Data extracted from a collection
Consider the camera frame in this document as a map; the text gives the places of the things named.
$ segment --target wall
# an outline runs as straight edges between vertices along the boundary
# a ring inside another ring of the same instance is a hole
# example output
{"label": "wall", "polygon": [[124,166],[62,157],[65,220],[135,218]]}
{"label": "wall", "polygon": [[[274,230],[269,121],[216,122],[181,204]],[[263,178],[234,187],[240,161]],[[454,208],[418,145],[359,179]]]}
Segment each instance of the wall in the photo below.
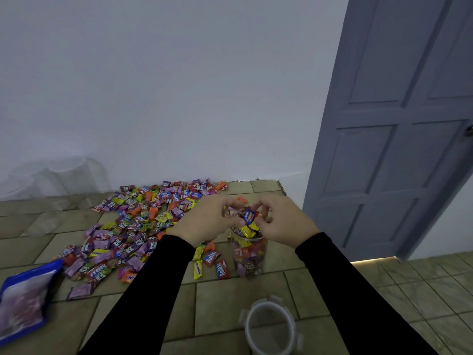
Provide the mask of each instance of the wall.
{"label": "wall", "polygon": [[84,154],[113,187],[303,175],[304,194],[347,2],[0,0],[0,179]]}
{"label": "wall", "polygon": [[435,222],[409,259],[473,250],[473,176]]}

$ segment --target door
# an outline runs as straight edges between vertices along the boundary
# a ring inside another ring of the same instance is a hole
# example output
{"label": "door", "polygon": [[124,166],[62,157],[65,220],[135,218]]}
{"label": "door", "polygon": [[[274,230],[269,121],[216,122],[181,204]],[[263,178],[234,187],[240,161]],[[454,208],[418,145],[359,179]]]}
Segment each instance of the door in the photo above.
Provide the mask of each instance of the door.
{"label": "door", "polygon": [[350,261],[405,251],[469,172],[472,6],[349,0],[304,211]]}

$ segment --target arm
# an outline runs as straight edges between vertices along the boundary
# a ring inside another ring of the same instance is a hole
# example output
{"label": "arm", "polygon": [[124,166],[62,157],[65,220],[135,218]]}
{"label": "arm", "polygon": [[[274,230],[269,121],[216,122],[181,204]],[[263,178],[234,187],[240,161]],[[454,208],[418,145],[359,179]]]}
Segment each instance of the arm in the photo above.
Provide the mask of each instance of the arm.
{"label": "arm", "polygon": [[[152,341],[155,346],[153,351],[158,354],[182,278],[194,252],[195,248],[187,241],[164,235],[136,278],[79,353],[92,354],[105,346],[112,352],[127,349],[136,351],[140,347],[139,341],[131,341],[131,338],[146,334],[143,328],[148,328],[146,323],[149,322],[152,331],[147,341]],[[119,334],[121,331],[124,332],[123,340],[106,340],[110,334]]]}
{"label": "arm", "polygon": [[296,248],[351,354],[436,354],[366,281],[325,233]]}

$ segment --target blue candy wrapper
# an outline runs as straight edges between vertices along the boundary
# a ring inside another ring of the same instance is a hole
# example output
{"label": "blue candy wrapper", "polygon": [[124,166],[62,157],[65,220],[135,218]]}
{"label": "blue candy wrapper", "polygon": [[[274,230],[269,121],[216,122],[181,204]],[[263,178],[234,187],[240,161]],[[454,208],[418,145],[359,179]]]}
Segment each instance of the blue candy wrapper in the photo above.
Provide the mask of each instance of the blue candy wrapper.
{"label": "blue candy wrapper", "polygon": [[47,322],[48,292],[62,259],[7,278],[0,290],[0,346],[39,329]]}

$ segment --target person's right hand
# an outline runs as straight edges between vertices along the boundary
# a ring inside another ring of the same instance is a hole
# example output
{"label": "person's right hand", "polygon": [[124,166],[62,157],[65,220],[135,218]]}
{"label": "person's right hand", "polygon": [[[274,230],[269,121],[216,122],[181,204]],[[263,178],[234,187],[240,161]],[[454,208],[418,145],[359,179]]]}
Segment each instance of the person's right hand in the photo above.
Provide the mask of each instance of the person's right hand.
{"label": "person's right hand", "polygon": [[[314,234],[320,233],[314,221],[289,197],[262,195],[251,209],[256,211],[260,206],[263,206],[263,217],[256,217],[254,222],[260,228],[261,235],[269,240],[296,248]],[[265,220],[269,210],[272,211],[270,223]]]}

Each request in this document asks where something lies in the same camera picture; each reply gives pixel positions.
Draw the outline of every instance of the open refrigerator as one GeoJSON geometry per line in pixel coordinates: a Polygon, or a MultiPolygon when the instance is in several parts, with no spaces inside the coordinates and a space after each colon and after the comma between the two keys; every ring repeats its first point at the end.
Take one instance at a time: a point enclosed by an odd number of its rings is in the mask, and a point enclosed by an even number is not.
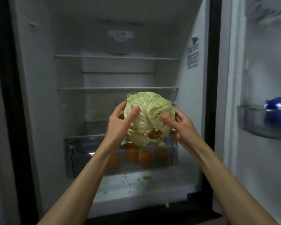
{"type": "MultiPolygon", "coordinates": [[[[96,152],[114,108],[127,94],[152,91],[192,119],[281,224],[281,141],[269,139],[275,138],[271,131],[260,133],[264,126],[256,126],[262,123],[257,113],[249,127],[244,118],[252,105],[281,96],[281,2],[9,0],[9,5],[19,78],[11,85],[21,90],[26,123],[13,133],[27,141],[19,149],[10,138],[10,147],[14,155],[28,155],[21,163],[12,156],[20,215],[41,218],[96,152]],[[274,12],[267,10],[273,6],[274,12]],[[24,167],[31,175],[21,175],[24,167]]],[[[7,79],[0,80],[4,85],[7,79]]],[[[6,97],[3,93],[8,113],[14,110],[6,97]]],[[[12,119],[9,131],[16,128],[12,119]]],[[[163,148],[146,148],[152,155],[146,164],[127,161],[127,147],[120,147],[116,166],[106,170],[90,222],[146,221],[152,214],[165,220],[171,215],[176,222],[220,216],[199,164],[174,139],[168,137],[163,148]],[[166,152],[165,160],[158,150],[166,152]]]]}

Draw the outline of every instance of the person's left arm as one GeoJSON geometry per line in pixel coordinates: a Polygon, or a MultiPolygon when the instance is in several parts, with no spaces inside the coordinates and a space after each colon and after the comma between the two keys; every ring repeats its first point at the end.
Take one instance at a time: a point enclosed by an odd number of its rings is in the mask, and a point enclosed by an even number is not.
{"type": "Polygon", "coordinates": [[[139,113],[139,107],[135,106],[123,120],[123,109],[126,103],[122,102],[116,107],[109,117],[105,138],[96,153],[67,191],[38,222],[38,225],[75,225],[85,222],[102,180],[105,166],[111,154],[118,149],[131,122],[139,113]]]}

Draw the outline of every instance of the person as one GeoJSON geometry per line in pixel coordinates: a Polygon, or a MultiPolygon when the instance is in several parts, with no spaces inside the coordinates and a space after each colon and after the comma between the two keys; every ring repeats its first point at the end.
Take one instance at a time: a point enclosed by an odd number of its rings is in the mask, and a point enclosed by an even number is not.
{"type": "MultiPolygon", "coordinates": [[[[139,113],[135,106],[123,119],[126,102],[116,107],[109,117],[104,140],[72,185],[44,215],[38,225],[83,224],[87,219],[103,171],[108,160],[120,146],[128,128],[139,113]]],[[[225,215],[232,225],[277,225],[275,219],[240,184],[230,170],[216,157],[198,134],[192,121],[174,108],[176,120],[163,115],[163,121],[175,128],[171,135],[199,162],[202,171],[216,194],[225,215]]]]}

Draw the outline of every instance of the blue object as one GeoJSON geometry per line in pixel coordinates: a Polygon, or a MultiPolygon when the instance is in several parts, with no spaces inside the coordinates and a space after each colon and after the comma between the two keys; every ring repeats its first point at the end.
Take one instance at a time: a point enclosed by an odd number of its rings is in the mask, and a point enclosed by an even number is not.
{"type": "Polygon", "coordinates": [[[266,109],[264,123],[281,128],[281,97],[266,100],[264,108],[266,109]]]}

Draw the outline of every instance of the wilted cabbage leaf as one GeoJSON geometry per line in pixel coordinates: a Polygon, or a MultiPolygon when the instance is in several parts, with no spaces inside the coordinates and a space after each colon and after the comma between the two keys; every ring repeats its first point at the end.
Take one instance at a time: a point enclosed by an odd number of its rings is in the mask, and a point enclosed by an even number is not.
{"type": "Polygon", "coordinates": [[[147,146],[153,142],[165,145],[163,138],[169,135],[172,127],[166,125],[161,116],[168,115],[175,119],[172,102],[149,91],[128,94],[126,100],[125,118],[135,106],[140,107],[139,115],[132,121],[127,132],[127,139],[138,146],[147,146]]]}

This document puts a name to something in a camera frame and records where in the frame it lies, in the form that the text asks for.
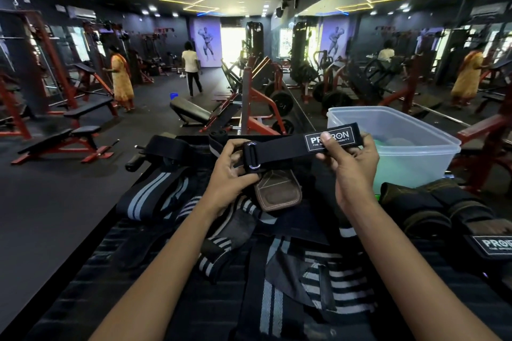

Problem description —
Pictures do not belong in the copy. Output all of the records exactly.

Response for this exercise —
Consider the camera frame in this document as a map; the text gives the places of the things named.
$ segment --target wall
# an outline runs as straight edges between vertices along the boundary
# a ring inside another ring of the same instance is a hole
# example output
{"label": "wall", "polygon": [[124,166],[62,157],[65,220],[135,218]]}
{"label": "wall", "polygon": [[[274,230],[269,121],[216,122],[181,204]],[[263,178],[234,187],[240,161]],[[454,208],[418,145],[359,179]]]}
Segment each instance of the wall in the photo below.
Provide the mask of each instance of the wall.
{"label": "wall", "polygon": [[84,154],[113,187],[303,175],[304,194],[347,2],[0,0],[0,179]]}
{"label": "wall", "polygon": [[435,222],[409,259],[473,250],[473,176]]}

$ segment --target door
# an outline runs as straight edges between vertices along the boundary
# a ring inside another ring of the same instance is a hole
# example output
{"label": "door", "polygon": [[124,166],[62,157],[65,220],[135,218]]}
{"label": "door", "polygon": [[[274,230],[269,121],[216,122],[181,204]],[[263,178],[234,187],[240,161]],[[454,208],[418,145],[359,179]]]}
Segment each instance of the door in the photo above.
Provide the mask of each instance of the door.
{"label": "door", "polygon": [[350,261],[405,251],[469,172],[472,6],[349,0],[304,211]]}

$ segment --target arm
# an outline runs as straight edges between vertices along the boundary
# a ring inside another ring of the same instance is a hole
# example output
{"label": "arm", "polygon": [[124,166],[62,157],[65,220],[135,218]]}
{"label": "arm", "polygon": [[[274,230],[269,121],[216,122],[181,204]],[[263,178],[234,187],[240,161]],[[454,208],[418,145],[359,179]]]}
Segment each instance of the arm in the photo above.
Provide the mask of each instance of the arm.
{"label": "arm", "polygon": [[[152,341],[155,346],[153,351],[158,354],[182,278],[194,252],[195,248],[187,241],[164,235],[136,278],[79,353],[92,354],[105,346],[112,352],[127,349],[136,351],[140,347],[139,341],[131,341],[131,338],[146,334],[143,328],[148,328],[146,323],[149,322],[152,331],[147,341]],[[119,334],[121,331],[124,332],[123,340],[106,340],[110,334]]]}
{"label": "arm", "polygon": [[296,248],[351,354],[436,354],[366,281],[325,233]]}

$ segment --target blue candy wrapper
# an outline runs as straight edges between vertices along the boundary
# a ring inside another ring of the same instance is a hole
# example output
{"label": "blue candy wrapper", "polygon": [[124,166],[62,157],[65,220],[135,218]]}
{"label": "blue candy wrapper", "polygon": [[[274,230],[269,121],[216,122],[181,204]],[[263,178],[234,187],[240,161]],[[454,208],[418,145],[359,179]]]}
Segment each instance of the blue candy wrapper in the photo above.
Provide the mask of each instance of the blue candy wrapper.
{"label": "blue candy wrapper", "polygon": [[47,322],[48,292],[62,259],[7,278],[0,290],[0,346],[39,329]]}

$ segment --target person's right hand
# an outline runs as straight edges between vertices along the boundary
# a ring inside another ring of the same instance is a hole
# example output
{"label": "person's right hand", "polygon": [[124,166],[62,157],[65,220],[135,218]]}
{"label": "person's right hand", "polygon": [[[274,230],[269,121],[216,122],[181,204]],[[263,178],[234,187],[240,161]],[[454,208],[418,145],[359,179]]]}
Segment each instance of the person's right hand in the photo above.
Provide the mask of each instance of the person's right hand.
{"label": "person's right hand", "polygon": [[[314,234],[320,233],[314,221],[289,197],[262,195],[251,209],[256,211],[260,206],[263,206],[263,217],[256,217],[254,222],[260,228],[261,235],[269,240],[296,248]],[[265,220],[269,210],[272,211],[270,223]]]}

Each request in this document asks where something lies in the same camera picture; each reply gives pixel positions.
Draw the outline of every instance of the open refrigerator as one GeoJSON geometry per line in pixel coordinates: a Polygon, or a MultiPolygon when the instance is in several parts, with no spaces inside the coordinates and a space after each colon and after the comma between the two keys; every ring repeats its first point at the end.
Take one instance at a time: a point enclosed by an odd number of its rings is in the mask, and a point enclosed by an even number is not.
{"type": "MultiPolygon", "coordinates": [[[[96,152],[114,108],[127,94],[152,91],[192,119],[281,224],[281,141],[269,139],[275,138],[271,131],[260,133],[264,126],[256,126],[262,123],[257,113],[249,127],[244,118],[252,105],[281,96],[281,2],[9,0],[9,5],[19,78],[11,85],[21,90],[26,123],[13,133],[27,141],[19,149],[10,138],[10,147],[14,155],[28,155],[21,163],[12,156],[20,215],[41,218],[96,152]],[[274,12],[267,10],[273,6],[274,12]],[[24,167],[31,175],[21,175],[24,167]]],[[[7,79],[0,80],[4,85],[7,79]]],[[[6,97],[3,93],[8,113],[14,110],[6,97]]],[[[12,119],[9,131],[16,128],[12,119]]],[[[163,148],[146,148],[152,155],[146,164],[127,161],[127,147],[120,147],[116,166],[106,170],[90,222],[146,221],[152,214],[165,220],[171,215],[176,222],[220,216],[199,164],[174,139],[168,137],[163,148]],[[166,152],[165,160],[158,150],[166,152]]]]}

Draw the outline of every instance of the person's left arm as one GeoJSON geometry per line in pixel coordinates: a Polygon, or a MultiPolygon when the instance is in several parts, with no spaces inside the coordinates and a space after each colon and after the comma between the two keys; every ring repeats its first point at the end.
Take one instance at a time: a point enclosed by an odd number of its rings is in the mask, and a point enclosed by an even number is not.
{"type": "Polygon", "coordinates": [[[139,113],[139,107],[135,106],[123,120],[123,109],[126,103],[122,102],[116,107],[109,117],[105,138],[96,153],[67,191],[38,222],[38,225],[75,225],[85,222],[102,180],[105,166],[111,154],[118,149],[131,122],[139,113]]]}

Draw the outline of every instance of the person as one GeoJSON geometry per line in pixel coordinates: a Polygon, or a MultiPolygon when the instance is in several parts, with no spaces inside the coordinates and a space after each colon and after the comma between the two keys; every ring repeats its first point at the end.
Take one instance at a time: a point enclosed by an odd number of its rings is in the mask, and a point enclosed by an even number is not.
{"type": "MultiPolygon", "coordinates": [[[[139,113],[135,106],[123,119],[126,102],[116,107],[109,117],[104,140],[72,185],[44,215],[38,225],[83,224],[87,219],[103,171],[108,160],[120,146],[128,128],[139,113]]],[[[225,215],[232,225],[277,225],[275,219],[240,184],[230,170],[216,157],[198,134],[192,121],[174,108],[176,120],[163,115],[163,121],[175,128],[171,135],[199,162],[202,171],[216,194],[225,215]]]]}

Draw the outline of every instance of the blue object as one GeoJSON geometry per line in pixel coordinates: a Polygon, or a MultiPolygon when the instance is in several parts, with no spaces inside the coordinates and a space after each colon and after the comma between the two keys; every ring repeats its first point at the end.
Take one instance at a time: a point enclosed by an odd number of its rings is in the mask, and a point enclosed by an even number is not.
{"type": "Polygon", "coordinates": [[[266,109],[264,123],[281,128],[281,97],[266,100],[264,108],[266,109]]]}

Draw the outline of every instance of the wilted cabbage leaf as one GeoJSON geometry per line in pixel coordinates: a Polygon, or a MultiPolygon when the instance is in several parts, with no spaces inside the coordinates and a space after each colon and after the comma between the two keys; every ring repeats its first point at the end.
Take one instance at a time: a point enclosed by an odd number of its rings is in the mask, and a point enclosed by an even number is not.
{"type": "Polygon", "coordinates": [[[147,146],[153,142],[165,145],[163,138],[169,135],[172,127],[166,125],[161,116],[168,115],[175,119],[172,102],[149,91],[128,94],[126,100],[125,118],[135,106],[140,107],[139,115],[132,121],[127,132],[127,139],[138,146],[147,146]]]}

This document puts a name to something in a camera frame and records where in the frame it lies, in the form that the text asks for.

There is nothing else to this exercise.